Your objective> Each line below from the one containing "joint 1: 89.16" through the one containing "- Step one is" should be output exactly as it stands, and no other line should appear.

Input for this task>
........
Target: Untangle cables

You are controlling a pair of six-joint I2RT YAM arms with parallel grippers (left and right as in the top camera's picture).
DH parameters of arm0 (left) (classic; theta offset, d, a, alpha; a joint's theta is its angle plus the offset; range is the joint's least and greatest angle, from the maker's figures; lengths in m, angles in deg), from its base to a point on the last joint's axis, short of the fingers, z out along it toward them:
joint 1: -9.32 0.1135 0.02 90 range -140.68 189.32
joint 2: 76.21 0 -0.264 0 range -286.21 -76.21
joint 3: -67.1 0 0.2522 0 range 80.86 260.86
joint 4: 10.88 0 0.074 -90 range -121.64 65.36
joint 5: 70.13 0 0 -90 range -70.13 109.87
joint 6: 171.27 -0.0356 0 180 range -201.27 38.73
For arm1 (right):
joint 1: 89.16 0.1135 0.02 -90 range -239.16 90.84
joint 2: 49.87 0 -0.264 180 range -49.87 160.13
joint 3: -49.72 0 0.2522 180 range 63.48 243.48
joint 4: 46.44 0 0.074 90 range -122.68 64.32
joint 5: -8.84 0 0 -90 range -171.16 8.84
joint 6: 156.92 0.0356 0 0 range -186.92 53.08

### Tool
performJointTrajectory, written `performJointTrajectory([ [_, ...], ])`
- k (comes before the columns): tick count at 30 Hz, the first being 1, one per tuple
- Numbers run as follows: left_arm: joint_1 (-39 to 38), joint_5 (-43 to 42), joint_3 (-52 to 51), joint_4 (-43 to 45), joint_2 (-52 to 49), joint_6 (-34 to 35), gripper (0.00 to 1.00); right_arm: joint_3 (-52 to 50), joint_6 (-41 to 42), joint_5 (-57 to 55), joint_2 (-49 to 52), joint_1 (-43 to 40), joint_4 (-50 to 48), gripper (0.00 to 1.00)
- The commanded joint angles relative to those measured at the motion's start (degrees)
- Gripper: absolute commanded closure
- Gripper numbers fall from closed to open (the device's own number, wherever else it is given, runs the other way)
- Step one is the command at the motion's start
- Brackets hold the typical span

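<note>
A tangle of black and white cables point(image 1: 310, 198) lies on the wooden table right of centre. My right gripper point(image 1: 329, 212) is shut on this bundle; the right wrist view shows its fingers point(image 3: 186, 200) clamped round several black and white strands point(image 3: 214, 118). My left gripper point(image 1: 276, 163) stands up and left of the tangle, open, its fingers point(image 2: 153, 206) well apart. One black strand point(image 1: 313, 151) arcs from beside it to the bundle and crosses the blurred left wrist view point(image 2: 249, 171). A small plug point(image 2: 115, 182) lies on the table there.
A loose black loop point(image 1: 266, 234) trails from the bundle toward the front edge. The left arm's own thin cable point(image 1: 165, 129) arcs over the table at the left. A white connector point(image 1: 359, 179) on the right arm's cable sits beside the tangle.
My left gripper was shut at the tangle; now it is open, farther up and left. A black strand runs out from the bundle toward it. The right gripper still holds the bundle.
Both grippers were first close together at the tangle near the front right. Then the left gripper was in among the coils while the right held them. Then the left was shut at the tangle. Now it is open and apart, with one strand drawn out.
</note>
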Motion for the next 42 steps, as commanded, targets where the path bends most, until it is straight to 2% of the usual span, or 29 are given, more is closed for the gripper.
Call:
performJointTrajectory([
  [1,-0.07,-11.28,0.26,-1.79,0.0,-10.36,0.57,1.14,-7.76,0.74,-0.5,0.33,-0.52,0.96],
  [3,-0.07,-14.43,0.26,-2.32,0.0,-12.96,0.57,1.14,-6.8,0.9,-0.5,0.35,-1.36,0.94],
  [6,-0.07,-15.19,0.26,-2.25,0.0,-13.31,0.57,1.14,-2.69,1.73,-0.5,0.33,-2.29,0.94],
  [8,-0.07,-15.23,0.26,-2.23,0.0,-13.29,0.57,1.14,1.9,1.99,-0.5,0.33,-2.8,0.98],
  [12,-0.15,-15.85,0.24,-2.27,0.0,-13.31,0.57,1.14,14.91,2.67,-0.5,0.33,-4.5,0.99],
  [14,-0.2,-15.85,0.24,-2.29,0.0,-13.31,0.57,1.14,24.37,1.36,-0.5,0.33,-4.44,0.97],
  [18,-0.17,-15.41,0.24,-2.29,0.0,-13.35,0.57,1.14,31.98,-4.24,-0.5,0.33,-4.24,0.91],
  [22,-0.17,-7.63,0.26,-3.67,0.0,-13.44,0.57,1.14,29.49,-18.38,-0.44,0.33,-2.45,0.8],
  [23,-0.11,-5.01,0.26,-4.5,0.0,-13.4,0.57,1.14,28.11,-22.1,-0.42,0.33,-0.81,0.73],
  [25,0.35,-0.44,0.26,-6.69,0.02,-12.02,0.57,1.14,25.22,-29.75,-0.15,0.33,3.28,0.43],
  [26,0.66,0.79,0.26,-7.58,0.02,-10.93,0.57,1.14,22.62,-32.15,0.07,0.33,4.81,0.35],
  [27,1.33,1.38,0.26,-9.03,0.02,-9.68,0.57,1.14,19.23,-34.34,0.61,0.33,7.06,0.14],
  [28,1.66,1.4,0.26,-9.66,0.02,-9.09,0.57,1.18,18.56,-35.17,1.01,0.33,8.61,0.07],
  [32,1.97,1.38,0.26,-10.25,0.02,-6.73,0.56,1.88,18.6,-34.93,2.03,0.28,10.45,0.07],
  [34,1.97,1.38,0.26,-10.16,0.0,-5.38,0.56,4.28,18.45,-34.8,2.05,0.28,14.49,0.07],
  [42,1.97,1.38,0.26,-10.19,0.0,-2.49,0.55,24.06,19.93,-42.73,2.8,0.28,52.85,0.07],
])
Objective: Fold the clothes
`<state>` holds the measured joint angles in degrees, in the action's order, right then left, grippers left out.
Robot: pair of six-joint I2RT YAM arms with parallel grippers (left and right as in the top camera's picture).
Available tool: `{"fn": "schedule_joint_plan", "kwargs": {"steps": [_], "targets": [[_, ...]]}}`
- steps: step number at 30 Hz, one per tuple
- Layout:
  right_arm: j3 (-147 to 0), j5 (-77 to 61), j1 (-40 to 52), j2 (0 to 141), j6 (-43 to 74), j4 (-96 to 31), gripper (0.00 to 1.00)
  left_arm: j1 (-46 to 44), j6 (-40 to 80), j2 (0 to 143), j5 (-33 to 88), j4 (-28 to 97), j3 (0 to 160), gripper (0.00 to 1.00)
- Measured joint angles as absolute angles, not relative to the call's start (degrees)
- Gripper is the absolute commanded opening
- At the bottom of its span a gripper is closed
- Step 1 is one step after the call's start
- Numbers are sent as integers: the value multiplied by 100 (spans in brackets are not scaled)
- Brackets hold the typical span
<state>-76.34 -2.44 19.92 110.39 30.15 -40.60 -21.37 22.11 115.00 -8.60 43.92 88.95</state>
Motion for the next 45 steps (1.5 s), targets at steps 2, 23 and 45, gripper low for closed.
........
The completed task>
joint 1: 89.16 0.1135 0.02 -90 range -239.16 90.84
joint 2: 49.87 0 -0.264 180 range -49.87 160.13
joint 3: -49.72 0 0.2522 180 range 63.48 243.48
joint 4: 46.44 0 0.074 90 range -122.68 64.32
joint 5: -8.84 0 0 -90 range -171.16 8.84
joint 6: 156.92 0.0356 0 0 range -186.92 53.08

### Tool
performJointTrajectory, written `performJointTrajectory([ [_, ...], ])`
- k (comes before the columns): tick count at 30 Hz, the first being 1, one per tuple
- Numbers run as follows: left_arm: joint_1 (-39 to 38), joint_5 (-43 to 42), joint_3 (-52 to 51), joint_4 (-43 to 45), joint_2 (-52 to 49), joint_6 (-34 to 35), gripper (0.00 to 1.00); right_arm: joint_3 (-52 to 50), joint_6 (-41 to 42), joint_5 (-57 to 55), joint_2 (-49 to 52), joint_1 (-43 to 40), joint_4 (-50 to 48), gripper (0.00 to 1.00)
- The commanded joint angles relative to those measured at the motion's start (degrees)
- Gripper: absolute commanded closure
- Gripper numbers fall from closed to open (the device's own number, wherever else it is given, runs the other way)
- Step one is the command at the motion's start

That completes the answer to the exercise.